En plus de la modulation diatonique, il existe aussi ce qu’on appelle la « modulation chromatique ».
Qu’est-ce que la modulation chromatique ?
La modulation chromatique intervient lorsqu’on altère chromatiquement une ou plusieurs notes d’un accord de la tonalité originale. Cela permet d’utiliser l’accord dans une autre tonalité, modifiant ainsi la tonalité de la chanson. Cette explication peut sembler complexe, mais un exemple devrait éclaircir les choses. Imaginons que la tonalité d’une chanson soit en do majeur. Prenons la séquence suivante : C – Am – A – D.
Ici, la tonalité passe en D majeur. La méthode consiste à prendre l’accord Am et à altérer chromatiquement sa tierce, la transformant ainsi en un accord majeur. Ce A, initialement mineur et appartenant à la tonalité de do majeur, devient un accord majeur, jouant le rôle de cinquième degré pour D (A majeur est présent dans la tonalité de D majeur), réalisant de ce fait la modulation.

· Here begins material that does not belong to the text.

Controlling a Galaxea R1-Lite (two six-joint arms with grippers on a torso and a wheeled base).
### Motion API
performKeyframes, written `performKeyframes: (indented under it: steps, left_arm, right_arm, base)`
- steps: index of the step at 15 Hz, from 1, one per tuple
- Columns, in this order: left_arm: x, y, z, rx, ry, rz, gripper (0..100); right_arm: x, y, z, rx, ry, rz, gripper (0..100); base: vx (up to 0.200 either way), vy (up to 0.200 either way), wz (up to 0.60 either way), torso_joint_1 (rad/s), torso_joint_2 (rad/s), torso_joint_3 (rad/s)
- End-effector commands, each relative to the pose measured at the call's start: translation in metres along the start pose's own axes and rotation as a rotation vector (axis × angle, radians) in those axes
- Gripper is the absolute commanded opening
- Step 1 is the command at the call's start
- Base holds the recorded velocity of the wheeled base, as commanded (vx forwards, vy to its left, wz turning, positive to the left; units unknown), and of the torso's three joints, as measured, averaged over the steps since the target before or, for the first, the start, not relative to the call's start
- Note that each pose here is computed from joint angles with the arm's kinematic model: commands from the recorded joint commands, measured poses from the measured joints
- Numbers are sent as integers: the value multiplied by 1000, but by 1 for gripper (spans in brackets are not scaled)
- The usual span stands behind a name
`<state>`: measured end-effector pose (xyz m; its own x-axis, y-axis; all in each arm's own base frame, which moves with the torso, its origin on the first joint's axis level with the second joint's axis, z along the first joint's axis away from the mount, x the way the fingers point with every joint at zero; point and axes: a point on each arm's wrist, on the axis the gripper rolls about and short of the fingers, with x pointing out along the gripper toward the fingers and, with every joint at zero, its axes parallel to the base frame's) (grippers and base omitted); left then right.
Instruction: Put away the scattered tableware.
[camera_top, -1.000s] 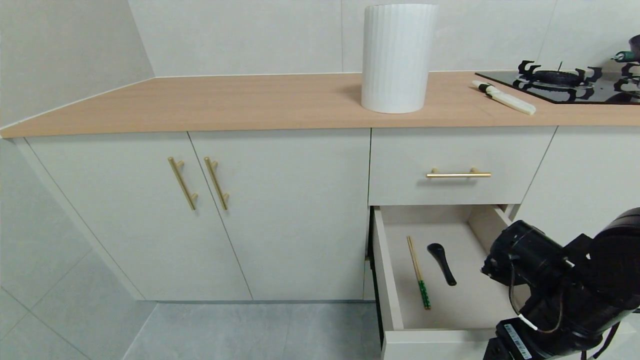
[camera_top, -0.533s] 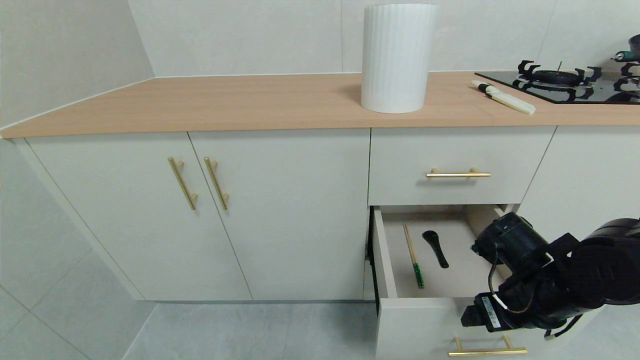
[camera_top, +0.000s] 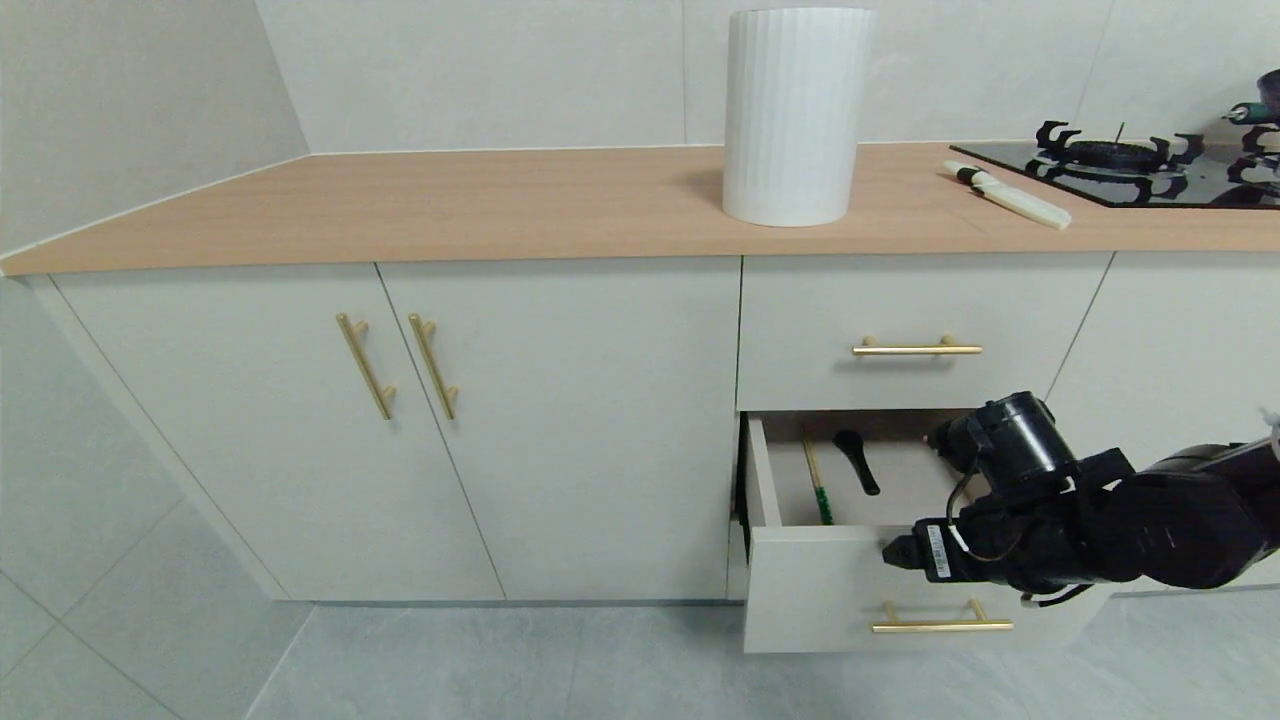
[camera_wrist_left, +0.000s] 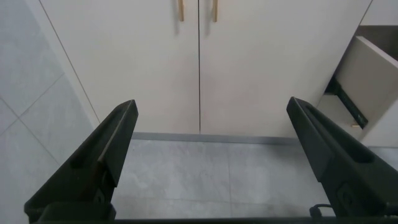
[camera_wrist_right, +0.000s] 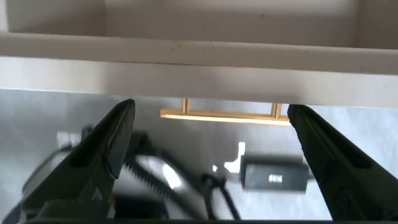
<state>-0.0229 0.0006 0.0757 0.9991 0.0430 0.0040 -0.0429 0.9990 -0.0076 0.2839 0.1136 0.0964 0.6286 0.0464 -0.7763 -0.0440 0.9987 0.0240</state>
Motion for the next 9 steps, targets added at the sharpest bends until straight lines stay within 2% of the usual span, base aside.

Maintenant que nous connaissons les techniques, examinons une chanson qui utilise plusieurs modulations, pour illustrer comment les compositeurs les emploient en pratique.
La chanson suivante présente trois tonalités différentes : ré majeur, sol majeur et fa dièse majeur. Observons :
- « Madalena » (Ivan Lins). Disponible sur Youtube.
Dans la première modulation, la tonalité est en ré majeur jusqu’à l’accord A7(9), qui, normalement, devrait se résoudre en Dmaj7. Cependant, il sert en réalité de dominante de la dominante (V7/V7), car l’accord D avec la septième se résout en Gmaj7, marquant la première modulation.
Cette modulation peut être classée comme une modulation par dominante secondaire au degré IV, une tonalité étroitement liée. Dès lors, la tonalité de la chanson passe en sol majeur.
La seconde modulation survient quand l’accord attendu en sol majeur se présente en sol dièse mineur (G#m7(11)).
À ce stade, la direction de l’harmonie est incertaine, mais les accords suivants donnent des indices. Après le G#m7(11), vient l’accord G7(#11), une dominante altérée, suivi de F#maj7. Nous en déduisons que le sol dièse mineur a servi de deuxième degré de fa dièse majeur et le G7 a joué le rôle de subV7, remplaçant le cinquième degré V7 de F#, qui serait C#7. La tonalité devient alors fa dièse majeur. Remarquons que cette modulation descend d’un demi-ton par rapport à la tonalité précédente, sol majeur.
La chanson revient ensuite à sa tonalité initiale, ré majeur, grâce à une autre modulation. Dans ce cas, la modulation s’effectue par une dominante de la dominante (V7/V7), l’accord E7 agissant comme dominante de A, qui lui-même sert de dominante V7 de D. Il est à noter qu’avant cette modulation, un Accord Emprunté de la tonalité parallèle (Amaj7, appartenant à la tonalité de F#m, parallèle de fa dièse majeur) est utilisé.
Bien d’autres aspects de cette chanson pourraient être analysés séparément, comme les cadences imparfaites, les accords inversés, etc. Cependant, notre objectif ici étant de se concentrer sur la « modulation », nous ne nous égarerons pas dans ces analyses complémentaires.